57. Invisible Statues

17 Mar

MISCONCEPTION: I can see things that don’t move. Like a statue.

TRUTH: It is impossible to see something that isn’t moving. If you can’t see it move, it’s invisible.

This works only because the eye works by detecting movement, and any old images are very quickly over-ridden. So how do we see statues?

The problem the eye faces is that it is designed with the detection of movement in mind. So it would struggle to see statues – unless they were moving. Now, the eye can’t move every still thing it sees, but it can make them appear to move. This works because of a kind of relativity. For example if you are running towards a pebble, you could say it looks like the pebble is moving towards you. This apparent movement means the eye can see it. Now say you look from left to right and there is a building in the middle. As you slowly turn clockwise and pass over the building with your gaze, it look like the building is moving in the opposite direction. So the eye can see the building.

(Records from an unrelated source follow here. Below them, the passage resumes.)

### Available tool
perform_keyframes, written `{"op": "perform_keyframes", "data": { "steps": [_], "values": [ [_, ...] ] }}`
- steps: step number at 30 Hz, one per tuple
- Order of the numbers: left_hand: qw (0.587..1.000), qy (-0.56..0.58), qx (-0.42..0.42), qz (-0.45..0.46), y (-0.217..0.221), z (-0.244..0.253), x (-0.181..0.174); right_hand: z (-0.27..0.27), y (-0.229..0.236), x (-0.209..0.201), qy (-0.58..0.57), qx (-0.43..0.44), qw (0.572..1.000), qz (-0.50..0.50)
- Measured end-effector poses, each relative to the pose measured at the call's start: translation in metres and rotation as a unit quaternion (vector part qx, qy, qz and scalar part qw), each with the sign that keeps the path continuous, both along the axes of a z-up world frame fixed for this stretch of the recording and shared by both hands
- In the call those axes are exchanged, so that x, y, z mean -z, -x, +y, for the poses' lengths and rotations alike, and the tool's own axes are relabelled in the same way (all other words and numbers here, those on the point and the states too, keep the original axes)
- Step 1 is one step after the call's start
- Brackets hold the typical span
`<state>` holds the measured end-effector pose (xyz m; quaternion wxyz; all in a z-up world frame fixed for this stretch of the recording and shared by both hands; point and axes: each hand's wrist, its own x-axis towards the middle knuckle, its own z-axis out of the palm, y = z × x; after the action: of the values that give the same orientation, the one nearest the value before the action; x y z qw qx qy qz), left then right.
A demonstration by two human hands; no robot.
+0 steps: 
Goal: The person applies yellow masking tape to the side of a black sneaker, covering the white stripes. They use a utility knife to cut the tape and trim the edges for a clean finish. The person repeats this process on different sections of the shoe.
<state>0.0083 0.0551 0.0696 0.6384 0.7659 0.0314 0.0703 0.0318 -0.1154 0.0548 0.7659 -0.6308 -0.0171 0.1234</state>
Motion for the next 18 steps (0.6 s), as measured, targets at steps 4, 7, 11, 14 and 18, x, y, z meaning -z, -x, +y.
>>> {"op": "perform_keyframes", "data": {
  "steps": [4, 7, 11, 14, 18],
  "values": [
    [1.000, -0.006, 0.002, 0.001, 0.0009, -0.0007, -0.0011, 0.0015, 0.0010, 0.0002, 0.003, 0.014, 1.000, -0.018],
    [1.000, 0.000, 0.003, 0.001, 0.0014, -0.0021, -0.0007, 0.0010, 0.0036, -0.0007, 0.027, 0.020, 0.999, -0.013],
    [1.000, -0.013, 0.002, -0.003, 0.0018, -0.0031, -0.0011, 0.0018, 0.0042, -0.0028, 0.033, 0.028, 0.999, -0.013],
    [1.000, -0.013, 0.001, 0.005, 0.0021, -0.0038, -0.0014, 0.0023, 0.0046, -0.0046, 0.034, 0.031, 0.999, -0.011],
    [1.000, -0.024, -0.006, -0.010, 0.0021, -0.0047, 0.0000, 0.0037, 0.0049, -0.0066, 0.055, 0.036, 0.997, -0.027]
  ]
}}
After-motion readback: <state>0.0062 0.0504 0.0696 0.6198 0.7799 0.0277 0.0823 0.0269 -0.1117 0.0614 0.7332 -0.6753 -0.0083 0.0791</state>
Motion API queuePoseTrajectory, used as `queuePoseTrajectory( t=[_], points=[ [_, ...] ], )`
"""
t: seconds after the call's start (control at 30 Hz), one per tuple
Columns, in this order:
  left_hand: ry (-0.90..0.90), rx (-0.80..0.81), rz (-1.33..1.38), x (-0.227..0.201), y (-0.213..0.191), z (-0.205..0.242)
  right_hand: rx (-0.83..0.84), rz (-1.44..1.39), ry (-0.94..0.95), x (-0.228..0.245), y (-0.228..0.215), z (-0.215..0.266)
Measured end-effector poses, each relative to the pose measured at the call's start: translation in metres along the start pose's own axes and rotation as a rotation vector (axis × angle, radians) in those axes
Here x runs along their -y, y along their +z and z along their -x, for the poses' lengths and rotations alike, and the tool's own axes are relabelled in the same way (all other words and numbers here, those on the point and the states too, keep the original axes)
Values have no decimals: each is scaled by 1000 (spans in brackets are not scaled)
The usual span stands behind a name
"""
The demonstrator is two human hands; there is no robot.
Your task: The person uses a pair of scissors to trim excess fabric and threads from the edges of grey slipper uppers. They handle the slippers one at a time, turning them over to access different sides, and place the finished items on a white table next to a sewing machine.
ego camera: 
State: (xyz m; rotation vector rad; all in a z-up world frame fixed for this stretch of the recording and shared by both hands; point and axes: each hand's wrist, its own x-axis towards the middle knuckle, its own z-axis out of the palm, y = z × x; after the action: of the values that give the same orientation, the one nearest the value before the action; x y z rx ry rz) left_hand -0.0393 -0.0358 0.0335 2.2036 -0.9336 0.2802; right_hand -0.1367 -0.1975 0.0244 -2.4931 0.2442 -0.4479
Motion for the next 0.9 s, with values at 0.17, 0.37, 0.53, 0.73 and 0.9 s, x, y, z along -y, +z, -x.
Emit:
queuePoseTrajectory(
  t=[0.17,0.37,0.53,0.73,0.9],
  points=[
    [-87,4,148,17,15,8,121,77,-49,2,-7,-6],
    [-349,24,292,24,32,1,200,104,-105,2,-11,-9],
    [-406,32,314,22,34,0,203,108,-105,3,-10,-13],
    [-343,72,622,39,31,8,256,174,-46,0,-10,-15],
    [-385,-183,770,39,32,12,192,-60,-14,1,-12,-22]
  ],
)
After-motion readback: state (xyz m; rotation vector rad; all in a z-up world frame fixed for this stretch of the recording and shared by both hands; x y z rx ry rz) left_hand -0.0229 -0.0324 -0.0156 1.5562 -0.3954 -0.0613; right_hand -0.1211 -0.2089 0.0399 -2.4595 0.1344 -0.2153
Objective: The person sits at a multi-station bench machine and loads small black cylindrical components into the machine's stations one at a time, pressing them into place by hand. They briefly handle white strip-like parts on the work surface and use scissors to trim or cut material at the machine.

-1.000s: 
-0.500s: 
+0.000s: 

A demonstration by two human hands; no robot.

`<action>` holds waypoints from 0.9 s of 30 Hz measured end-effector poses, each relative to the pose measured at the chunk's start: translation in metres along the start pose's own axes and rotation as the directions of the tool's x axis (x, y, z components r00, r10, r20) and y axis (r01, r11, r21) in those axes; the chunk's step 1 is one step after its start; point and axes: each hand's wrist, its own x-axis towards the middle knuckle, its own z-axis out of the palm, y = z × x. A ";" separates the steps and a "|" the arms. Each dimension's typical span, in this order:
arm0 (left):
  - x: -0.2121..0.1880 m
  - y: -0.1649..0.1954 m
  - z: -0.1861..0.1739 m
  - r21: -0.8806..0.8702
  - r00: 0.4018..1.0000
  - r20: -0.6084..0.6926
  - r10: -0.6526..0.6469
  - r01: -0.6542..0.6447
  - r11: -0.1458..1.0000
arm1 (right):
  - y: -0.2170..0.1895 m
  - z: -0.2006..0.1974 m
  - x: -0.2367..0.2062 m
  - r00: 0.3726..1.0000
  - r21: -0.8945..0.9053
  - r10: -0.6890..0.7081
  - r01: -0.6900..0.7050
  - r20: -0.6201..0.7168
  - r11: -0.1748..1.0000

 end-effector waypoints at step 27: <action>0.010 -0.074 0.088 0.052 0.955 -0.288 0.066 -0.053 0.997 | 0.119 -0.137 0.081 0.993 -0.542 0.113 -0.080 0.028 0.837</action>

Now, that last example shows that if you move the eye, something still such as a building will appear to move, making the eye detect it. This is exactly how we manage to see inanimate everyday – our eyes constantly twitch.These twitching movements of the eye are going on almost constantly without you knowing about it.

These twitches, or saccades as they are known, are tiny movements that are barely perceptible. They do cause some shake though, so your brain steps in and assists by just telling you, ‘There is no shaking going on here’ and as you may know, people tend to listen to their brain. In fact these movements are almost constant and involuntary, your eye is performing saccades right now, but you just don’t notice.

Saccades are the whole reason everyone (including most animals) can see statues and other very still things, they just make everything that isn’t moving, look like it’s moving. Be thankful.